Within the data that follows, set down exactly the lines from the one containing "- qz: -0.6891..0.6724" through the one containing "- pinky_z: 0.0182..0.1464", both ends included.

══ Source data ══

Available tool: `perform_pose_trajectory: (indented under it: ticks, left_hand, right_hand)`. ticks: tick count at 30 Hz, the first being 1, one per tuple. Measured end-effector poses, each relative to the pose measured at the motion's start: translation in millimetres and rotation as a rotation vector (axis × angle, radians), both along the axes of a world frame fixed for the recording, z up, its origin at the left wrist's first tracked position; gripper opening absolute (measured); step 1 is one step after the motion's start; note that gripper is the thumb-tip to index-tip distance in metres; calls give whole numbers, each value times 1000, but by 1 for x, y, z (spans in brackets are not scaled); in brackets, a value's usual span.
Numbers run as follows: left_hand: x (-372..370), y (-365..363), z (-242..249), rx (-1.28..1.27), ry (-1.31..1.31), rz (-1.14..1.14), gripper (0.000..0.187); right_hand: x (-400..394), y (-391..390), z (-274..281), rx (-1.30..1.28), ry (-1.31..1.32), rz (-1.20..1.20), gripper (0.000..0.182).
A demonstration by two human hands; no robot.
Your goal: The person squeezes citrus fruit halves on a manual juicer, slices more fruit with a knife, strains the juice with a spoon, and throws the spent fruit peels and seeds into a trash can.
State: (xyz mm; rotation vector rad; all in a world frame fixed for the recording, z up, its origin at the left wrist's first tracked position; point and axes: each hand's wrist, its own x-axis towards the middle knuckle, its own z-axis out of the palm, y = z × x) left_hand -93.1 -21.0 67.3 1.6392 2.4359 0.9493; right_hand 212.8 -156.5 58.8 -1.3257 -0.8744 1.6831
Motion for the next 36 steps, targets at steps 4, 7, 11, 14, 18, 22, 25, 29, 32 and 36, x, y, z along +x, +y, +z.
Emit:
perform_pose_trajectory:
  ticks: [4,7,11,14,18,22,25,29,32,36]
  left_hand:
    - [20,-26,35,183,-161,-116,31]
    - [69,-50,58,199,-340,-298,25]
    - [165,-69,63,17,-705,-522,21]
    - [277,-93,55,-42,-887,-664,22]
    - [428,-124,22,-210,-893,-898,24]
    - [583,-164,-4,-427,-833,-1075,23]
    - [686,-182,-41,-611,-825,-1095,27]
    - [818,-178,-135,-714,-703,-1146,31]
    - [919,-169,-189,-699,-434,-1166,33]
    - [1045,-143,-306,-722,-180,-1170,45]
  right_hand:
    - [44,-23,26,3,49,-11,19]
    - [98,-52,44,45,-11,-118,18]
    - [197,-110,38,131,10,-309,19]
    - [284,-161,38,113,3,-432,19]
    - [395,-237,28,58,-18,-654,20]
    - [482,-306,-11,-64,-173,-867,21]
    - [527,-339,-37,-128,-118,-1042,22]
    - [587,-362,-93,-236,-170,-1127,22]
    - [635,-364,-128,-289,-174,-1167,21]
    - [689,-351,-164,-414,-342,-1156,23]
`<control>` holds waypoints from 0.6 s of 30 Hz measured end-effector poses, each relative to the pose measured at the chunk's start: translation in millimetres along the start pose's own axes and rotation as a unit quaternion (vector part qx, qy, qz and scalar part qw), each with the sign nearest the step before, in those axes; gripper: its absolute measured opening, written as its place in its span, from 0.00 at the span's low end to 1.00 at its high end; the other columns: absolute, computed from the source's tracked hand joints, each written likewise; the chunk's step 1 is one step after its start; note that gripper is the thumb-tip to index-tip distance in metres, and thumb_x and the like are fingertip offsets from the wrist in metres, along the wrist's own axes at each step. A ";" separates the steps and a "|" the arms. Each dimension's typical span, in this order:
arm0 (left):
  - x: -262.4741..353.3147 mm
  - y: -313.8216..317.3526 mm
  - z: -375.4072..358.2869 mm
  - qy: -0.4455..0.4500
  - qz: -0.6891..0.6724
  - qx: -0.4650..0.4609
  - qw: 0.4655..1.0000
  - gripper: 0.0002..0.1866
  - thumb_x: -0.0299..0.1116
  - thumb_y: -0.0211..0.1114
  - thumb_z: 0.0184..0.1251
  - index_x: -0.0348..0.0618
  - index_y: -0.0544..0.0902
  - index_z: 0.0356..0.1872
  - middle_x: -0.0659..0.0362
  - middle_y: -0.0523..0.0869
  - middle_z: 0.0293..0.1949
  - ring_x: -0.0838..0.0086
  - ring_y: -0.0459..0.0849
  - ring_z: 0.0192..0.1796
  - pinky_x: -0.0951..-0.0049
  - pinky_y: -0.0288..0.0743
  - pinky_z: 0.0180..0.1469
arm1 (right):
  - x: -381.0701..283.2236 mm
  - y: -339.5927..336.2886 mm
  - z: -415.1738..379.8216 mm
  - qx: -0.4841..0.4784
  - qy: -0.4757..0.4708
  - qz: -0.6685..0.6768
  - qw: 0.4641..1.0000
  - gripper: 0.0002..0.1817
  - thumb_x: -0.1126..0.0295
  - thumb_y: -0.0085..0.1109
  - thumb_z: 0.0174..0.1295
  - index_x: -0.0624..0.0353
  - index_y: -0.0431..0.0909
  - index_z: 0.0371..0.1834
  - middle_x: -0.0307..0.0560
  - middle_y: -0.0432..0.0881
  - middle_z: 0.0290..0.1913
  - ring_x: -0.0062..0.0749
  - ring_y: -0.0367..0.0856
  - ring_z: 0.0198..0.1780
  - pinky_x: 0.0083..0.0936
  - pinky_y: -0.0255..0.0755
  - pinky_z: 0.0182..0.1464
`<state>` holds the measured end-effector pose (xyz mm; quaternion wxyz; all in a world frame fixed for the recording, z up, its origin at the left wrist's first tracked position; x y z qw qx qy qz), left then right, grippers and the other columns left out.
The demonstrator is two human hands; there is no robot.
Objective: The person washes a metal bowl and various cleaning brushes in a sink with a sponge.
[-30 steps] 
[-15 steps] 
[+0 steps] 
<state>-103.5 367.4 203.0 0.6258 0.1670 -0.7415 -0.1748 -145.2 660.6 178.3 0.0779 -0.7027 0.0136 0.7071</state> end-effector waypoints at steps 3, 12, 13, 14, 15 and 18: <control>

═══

Answer to this problem:
  - qz: -0.6891..0.6724
  - qx: -0.4650..0.4609
  - qw: 0.4655..1.0000
  - gripper: 0.0002..0.1866
  - thumb_x: -0.0299..0.1116
  - thumb_y: -0.0211..0.1114
  - thumb_z: 0.0184..0.1251
  - index_x: -0.0348..0.0618
  - index_y: -0.0544..0.0902
  - index_z: 0.0356..0.1872
  - middle_x: -0.0659..0.0362
  - middle_y: -0.0523..0.0869
  - middle_z: 0.0293..0.1949
  - ring_x: -0.0838..0.0086
  - ring_y: -0.0459..0.0849
  - ring_z: 0.0192..0.1796
  - pinky_x: -0.0951..-0.0049
  - pinky_y: -0.0288..0.0743
  - pinky_z: 0.0180..0.1469
arm1 (right):
  - x: -381.0701..283.2236 mm
  - y: -339.5927..336.2886 mm
  - z: -415.1738..379.8216 mm
  - qx: -0.4841..0.4784
  - qy: -0.4757..0.4708
  - qz: -0.6685..0.6768
  - qw: 0.4641..1.0000
  - gripper: 0.0002..0.1817
  - thumb_x: -0.1126..0.0295
  - thumb_y: -0.0085..0.1109
  - thumb_z: 0.0174..0.1295
  - index_x: -0.0624..0.0353
  - index_y: -0.0431..0.0909
  - index_z: 0.0371..0.1834
  - middle_x: -0.0307..0.0560
  - middle_y: -0.0432..0.0881
  - middle_z: 0.0290..0.1913
  - ring_x: -0.0062..0.0749
  - ring_y: -0.0367..0.0856
  - ring_z: 0.0198..0.1780
  - pinky_x: 0.0083..0.0936
  - pinky_y: -0.0255..0.0755
  - pinky_z: 0.0182..0.1464

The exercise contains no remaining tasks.